◆ Work request: From the line with "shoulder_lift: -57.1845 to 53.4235" through the line with "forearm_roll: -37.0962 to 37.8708", inclusive, return each line of the data below exactly and leave the rest out.

===

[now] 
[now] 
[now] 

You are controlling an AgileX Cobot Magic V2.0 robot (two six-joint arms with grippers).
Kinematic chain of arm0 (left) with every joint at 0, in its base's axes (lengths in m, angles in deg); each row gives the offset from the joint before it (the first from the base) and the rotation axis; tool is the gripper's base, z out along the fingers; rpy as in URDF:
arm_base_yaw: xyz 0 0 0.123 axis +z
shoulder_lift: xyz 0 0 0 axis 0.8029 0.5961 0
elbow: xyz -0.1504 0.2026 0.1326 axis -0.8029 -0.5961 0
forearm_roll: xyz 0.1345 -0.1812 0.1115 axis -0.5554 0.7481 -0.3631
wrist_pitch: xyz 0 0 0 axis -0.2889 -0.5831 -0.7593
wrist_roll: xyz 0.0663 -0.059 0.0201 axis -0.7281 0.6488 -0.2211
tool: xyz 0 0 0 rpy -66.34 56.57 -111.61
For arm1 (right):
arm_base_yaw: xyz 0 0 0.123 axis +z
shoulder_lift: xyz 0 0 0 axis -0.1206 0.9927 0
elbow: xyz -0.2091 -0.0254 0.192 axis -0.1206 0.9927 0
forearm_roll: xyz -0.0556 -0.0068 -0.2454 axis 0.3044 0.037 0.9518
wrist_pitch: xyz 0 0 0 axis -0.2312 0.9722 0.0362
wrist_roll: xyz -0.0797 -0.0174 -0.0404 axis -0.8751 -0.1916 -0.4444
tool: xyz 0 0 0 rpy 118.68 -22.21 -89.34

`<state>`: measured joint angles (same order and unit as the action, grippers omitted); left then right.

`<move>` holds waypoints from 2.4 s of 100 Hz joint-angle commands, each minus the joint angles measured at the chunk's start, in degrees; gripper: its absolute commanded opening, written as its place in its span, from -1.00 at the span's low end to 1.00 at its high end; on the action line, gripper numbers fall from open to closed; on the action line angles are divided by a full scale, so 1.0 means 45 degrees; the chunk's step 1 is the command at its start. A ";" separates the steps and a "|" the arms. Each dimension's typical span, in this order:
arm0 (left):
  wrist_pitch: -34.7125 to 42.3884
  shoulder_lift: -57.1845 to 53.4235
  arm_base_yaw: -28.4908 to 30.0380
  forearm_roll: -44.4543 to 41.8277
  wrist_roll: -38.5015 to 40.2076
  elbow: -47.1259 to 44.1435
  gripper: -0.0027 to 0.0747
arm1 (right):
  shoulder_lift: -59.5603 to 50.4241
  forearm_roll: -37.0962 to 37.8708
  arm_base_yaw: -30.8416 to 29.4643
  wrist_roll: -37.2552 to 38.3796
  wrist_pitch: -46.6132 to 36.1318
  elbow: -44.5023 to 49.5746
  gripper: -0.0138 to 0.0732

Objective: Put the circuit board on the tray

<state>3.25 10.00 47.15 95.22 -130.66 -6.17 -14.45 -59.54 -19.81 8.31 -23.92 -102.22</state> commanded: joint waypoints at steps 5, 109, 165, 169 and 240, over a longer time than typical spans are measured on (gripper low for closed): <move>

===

◆ Solution for this problem:
  shoulder_lift: -57.1845 to 53.4235
  arm_base_yaw: -28.4908 to 30.0380
  forearm_roll: -44.4543 to 41.8277
  wrist_roll: -38.5015 to 40.2076
  elbow: -47.1259 to 44.1435
  gripper: -0.0027 to 0.0747
arm1 (right):
  shoulder_lift: -59.5603 to 50.4241
  forearm_roll: -37.0962 to 37.8708

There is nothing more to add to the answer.